* **Task**: Keep only those lines of the records that include the string "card".

======== Data supplied

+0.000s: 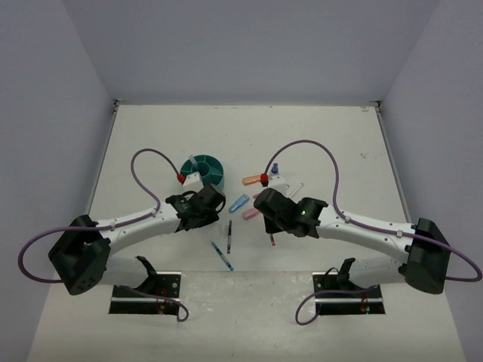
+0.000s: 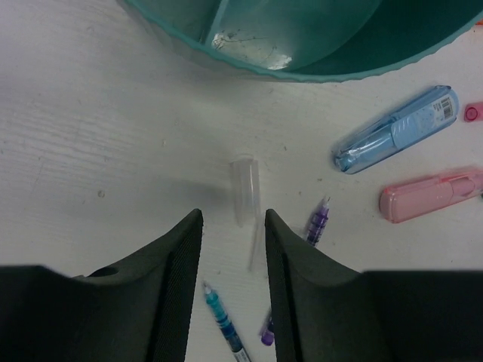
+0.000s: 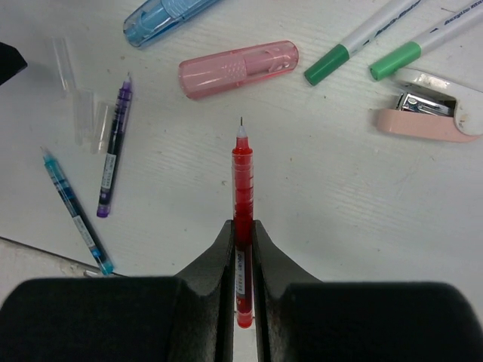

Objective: Sort the stationery into containers
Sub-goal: Pick up the pen from the center of the board, then pick up the pen cap from the center of the board.

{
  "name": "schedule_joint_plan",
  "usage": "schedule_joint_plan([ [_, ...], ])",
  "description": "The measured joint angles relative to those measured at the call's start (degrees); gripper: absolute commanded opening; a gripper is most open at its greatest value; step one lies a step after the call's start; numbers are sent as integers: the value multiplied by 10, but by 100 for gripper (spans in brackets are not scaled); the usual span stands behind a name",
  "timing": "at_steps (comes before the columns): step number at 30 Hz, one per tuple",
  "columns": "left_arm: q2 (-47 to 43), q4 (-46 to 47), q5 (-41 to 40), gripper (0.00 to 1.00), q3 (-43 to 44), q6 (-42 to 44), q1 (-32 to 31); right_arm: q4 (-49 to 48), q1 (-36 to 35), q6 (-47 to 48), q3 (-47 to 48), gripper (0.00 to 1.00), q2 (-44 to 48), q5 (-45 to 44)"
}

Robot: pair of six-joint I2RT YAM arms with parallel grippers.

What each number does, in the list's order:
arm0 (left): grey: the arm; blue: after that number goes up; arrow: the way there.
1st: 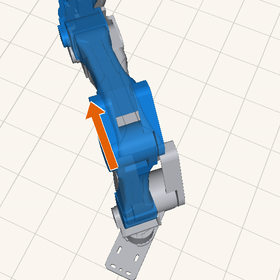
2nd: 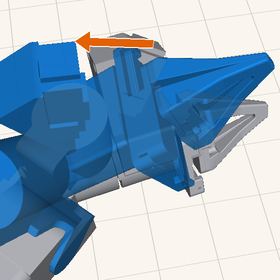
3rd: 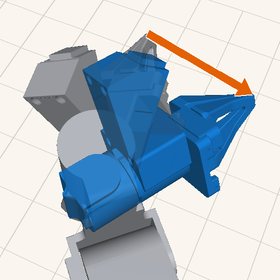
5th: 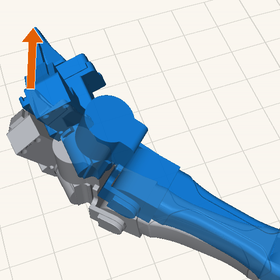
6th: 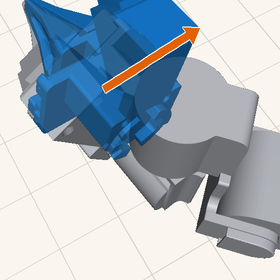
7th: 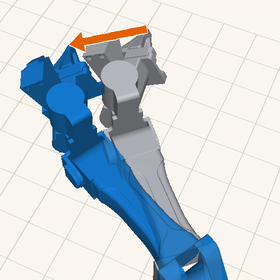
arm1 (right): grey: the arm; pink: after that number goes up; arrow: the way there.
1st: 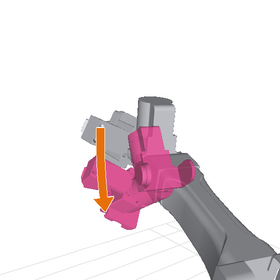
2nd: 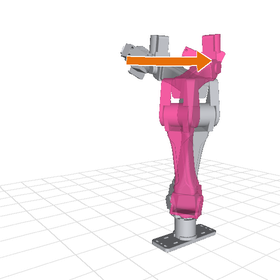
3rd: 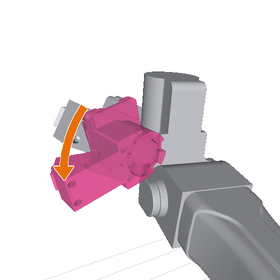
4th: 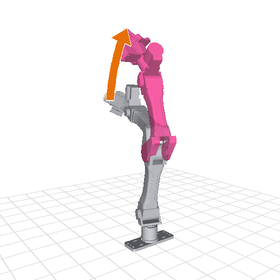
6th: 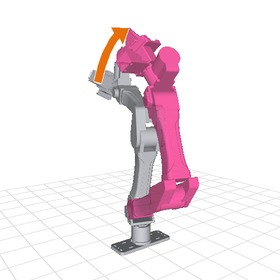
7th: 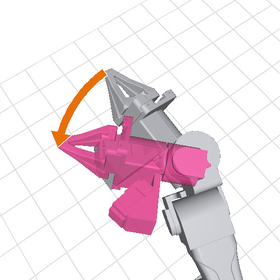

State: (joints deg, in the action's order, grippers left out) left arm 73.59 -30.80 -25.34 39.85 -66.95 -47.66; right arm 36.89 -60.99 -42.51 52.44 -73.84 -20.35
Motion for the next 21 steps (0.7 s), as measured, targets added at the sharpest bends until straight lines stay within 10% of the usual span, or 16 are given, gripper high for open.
schedule_joint_plan([
  [21, 170, -48, -3, 38, 111, -23, -2, -4, 17, 0, -62, 0, 50, -26],
])
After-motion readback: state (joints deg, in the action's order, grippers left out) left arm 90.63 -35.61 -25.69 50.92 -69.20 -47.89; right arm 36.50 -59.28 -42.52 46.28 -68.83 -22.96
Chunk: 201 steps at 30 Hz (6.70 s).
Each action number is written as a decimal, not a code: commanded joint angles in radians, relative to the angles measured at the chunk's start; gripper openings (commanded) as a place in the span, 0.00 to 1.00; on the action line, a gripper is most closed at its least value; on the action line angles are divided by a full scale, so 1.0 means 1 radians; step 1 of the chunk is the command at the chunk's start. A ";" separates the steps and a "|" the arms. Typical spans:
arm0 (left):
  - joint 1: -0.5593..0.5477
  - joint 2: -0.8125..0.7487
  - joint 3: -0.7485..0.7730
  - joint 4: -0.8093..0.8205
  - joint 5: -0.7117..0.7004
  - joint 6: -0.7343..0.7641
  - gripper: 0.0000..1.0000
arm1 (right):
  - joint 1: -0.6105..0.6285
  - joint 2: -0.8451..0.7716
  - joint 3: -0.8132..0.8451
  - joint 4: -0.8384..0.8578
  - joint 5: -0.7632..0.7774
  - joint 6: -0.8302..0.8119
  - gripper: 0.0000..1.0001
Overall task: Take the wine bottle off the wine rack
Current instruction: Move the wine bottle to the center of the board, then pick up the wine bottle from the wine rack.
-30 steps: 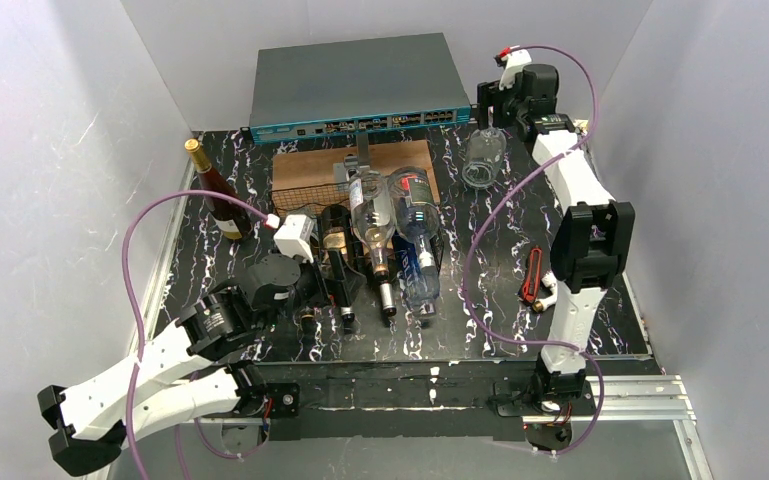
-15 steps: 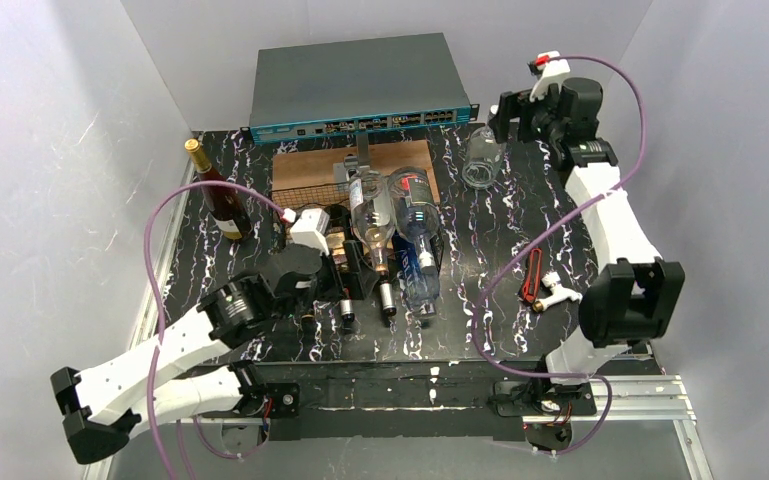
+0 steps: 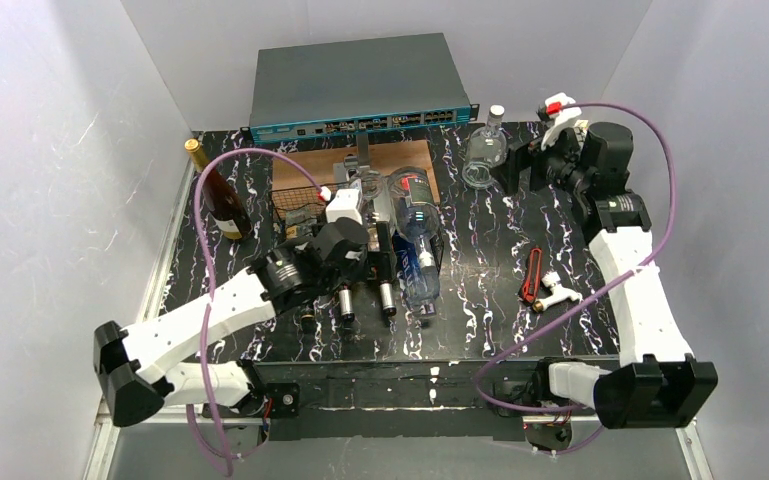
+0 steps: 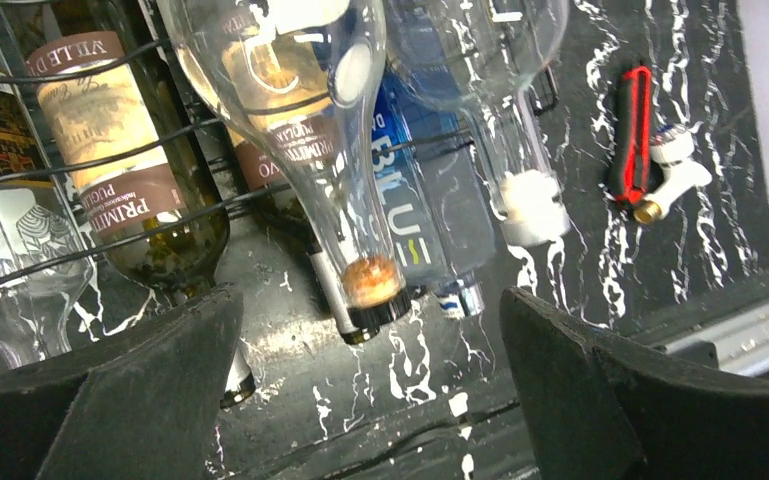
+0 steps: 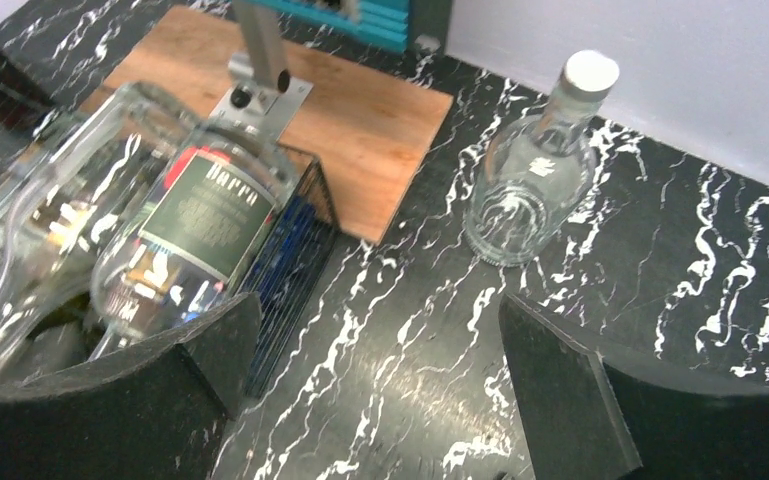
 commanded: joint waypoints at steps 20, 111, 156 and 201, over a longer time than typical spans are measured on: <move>-0.007 0.297 0.184 -0.136 -0.269 -0.157 0.73 | -0.172 -0.192 -0.412 0.021 -0.256 -0.051 0.98; -0.044 0.083 0.023 0.030 -0.401 0.087 0.00 | -0.202 -0.194 -0.484 0.053 -0.286 -0.079 0.98; -0.044 -0.155 0.008 0.041 -0.230 0.132 0.00 | -0.207 -0.191 -0.493 0.055 -0.331 -0.087 0.98; -0.081 -0.070 0.159 0.180 -0.076 0.181 0.00 | -0.212 -0.204 -0.487 0.038 -0.386 -0.093 0.99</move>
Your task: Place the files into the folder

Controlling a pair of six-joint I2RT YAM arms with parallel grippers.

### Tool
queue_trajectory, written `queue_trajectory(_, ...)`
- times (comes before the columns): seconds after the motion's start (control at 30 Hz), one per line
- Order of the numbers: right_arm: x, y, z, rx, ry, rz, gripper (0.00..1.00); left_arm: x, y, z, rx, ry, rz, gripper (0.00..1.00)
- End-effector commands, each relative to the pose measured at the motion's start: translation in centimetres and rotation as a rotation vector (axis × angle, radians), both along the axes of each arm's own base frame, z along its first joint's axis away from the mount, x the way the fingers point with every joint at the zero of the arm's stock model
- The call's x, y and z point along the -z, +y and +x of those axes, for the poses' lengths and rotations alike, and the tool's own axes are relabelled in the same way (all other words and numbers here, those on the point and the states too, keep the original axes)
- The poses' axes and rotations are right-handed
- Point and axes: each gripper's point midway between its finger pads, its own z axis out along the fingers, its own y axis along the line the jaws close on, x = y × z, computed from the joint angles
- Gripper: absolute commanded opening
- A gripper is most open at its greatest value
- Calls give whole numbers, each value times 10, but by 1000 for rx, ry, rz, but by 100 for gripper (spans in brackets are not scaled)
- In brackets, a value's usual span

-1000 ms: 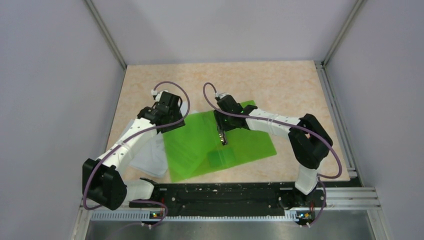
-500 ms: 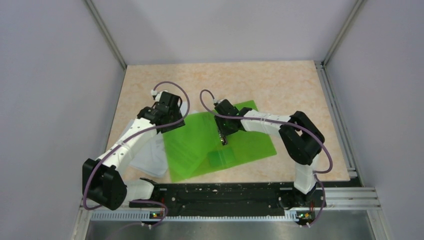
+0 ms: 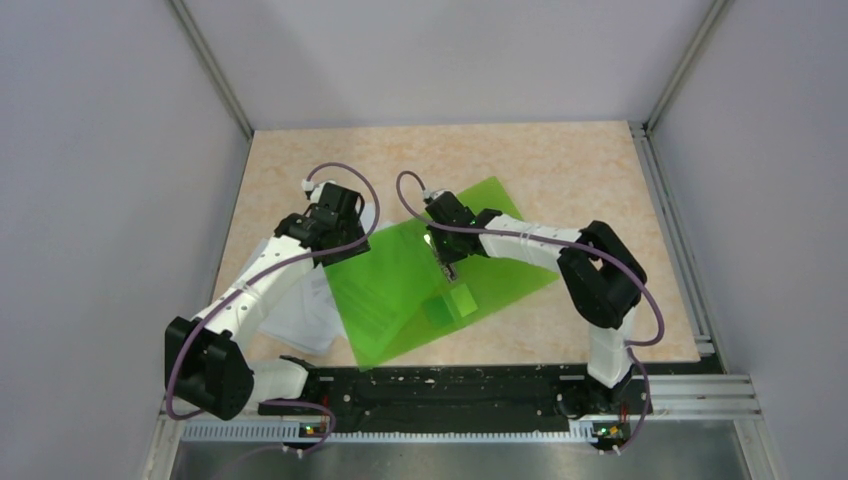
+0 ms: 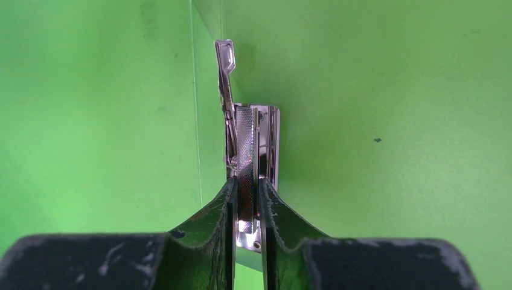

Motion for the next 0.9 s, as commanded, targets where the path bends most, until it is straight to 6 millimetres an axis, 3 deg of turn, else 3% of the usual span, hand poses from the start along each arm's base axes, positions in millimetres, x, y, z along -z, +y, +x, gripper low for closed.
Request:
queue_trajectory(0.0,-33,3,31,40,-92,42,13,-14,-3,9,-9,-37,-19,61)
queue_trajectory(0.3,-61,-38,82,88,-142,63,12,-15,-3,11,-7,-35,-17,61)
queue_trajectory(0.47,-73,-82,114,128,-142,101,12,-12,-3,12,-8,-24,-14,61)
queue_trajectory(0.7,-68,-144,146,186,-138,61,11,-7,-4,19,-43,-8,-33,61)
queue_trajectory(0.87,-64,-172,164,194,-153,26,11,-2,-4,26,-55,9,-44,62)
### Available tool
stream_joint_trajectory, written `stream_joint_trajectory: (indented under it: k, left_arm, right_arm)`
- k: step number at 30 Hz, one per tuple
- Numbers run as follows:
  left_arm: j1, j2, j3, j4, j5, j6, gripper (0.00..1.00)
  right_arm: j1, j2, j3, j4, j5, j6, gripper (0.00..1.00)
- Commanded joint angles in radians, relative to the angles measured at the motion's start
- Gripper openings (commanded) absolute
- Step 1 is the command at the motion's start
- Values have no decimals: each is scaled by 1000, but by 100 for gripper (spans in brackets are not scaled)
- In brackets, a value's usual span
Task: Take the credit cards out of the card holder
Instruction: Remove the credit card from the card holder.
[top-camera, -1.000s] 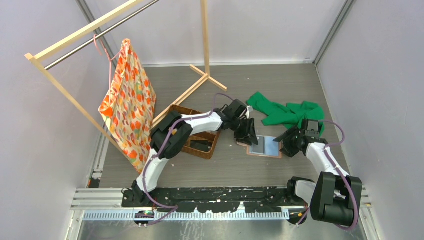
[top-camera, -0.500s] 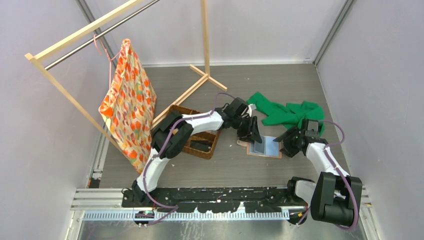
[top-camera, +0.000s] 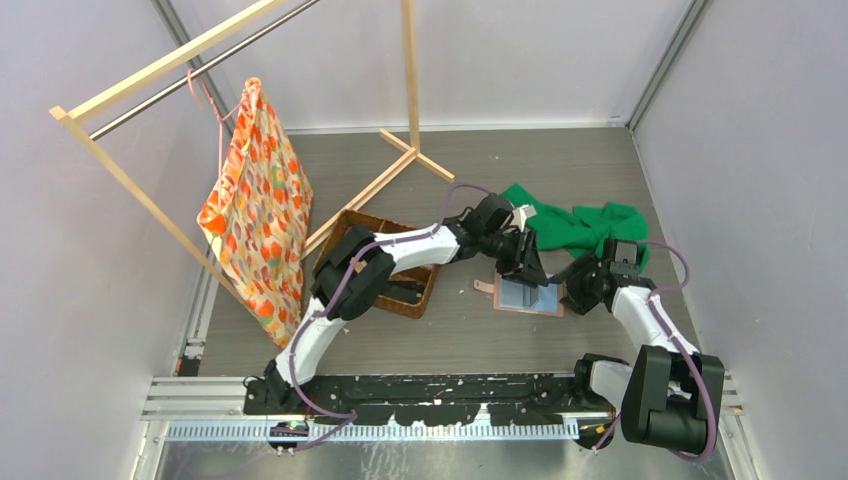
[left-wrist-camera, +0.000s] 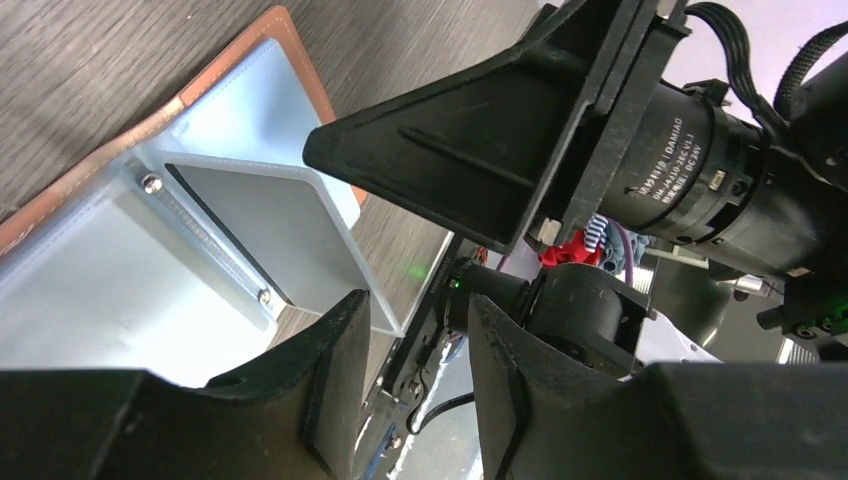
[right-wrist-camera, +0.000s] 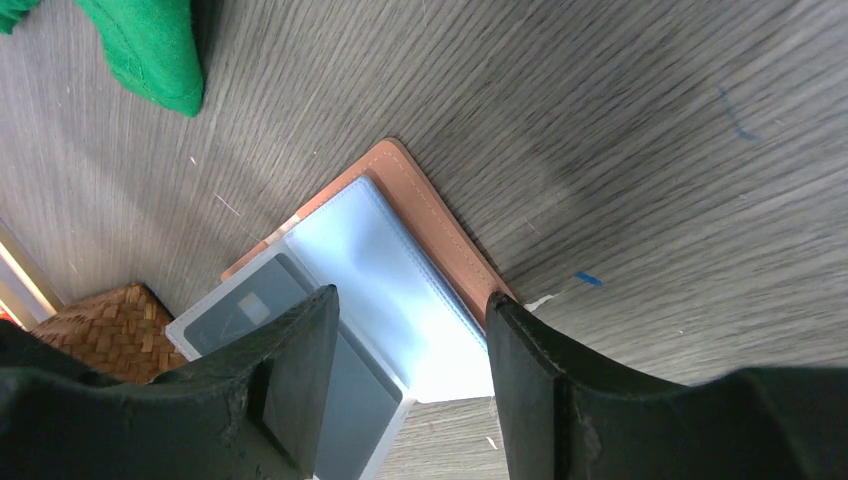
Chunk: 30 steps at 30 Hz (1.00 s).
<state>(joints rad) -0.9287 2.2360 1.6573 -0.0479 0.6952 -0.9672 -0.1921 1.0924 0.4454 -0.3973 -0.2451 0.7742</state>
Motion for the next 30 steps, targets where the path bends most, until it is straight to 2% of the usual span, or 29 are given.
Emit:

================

* **Exercise result**:
Task: Take the credit cards out of the card holder
Instruction: Remove the credit card from the card holder.

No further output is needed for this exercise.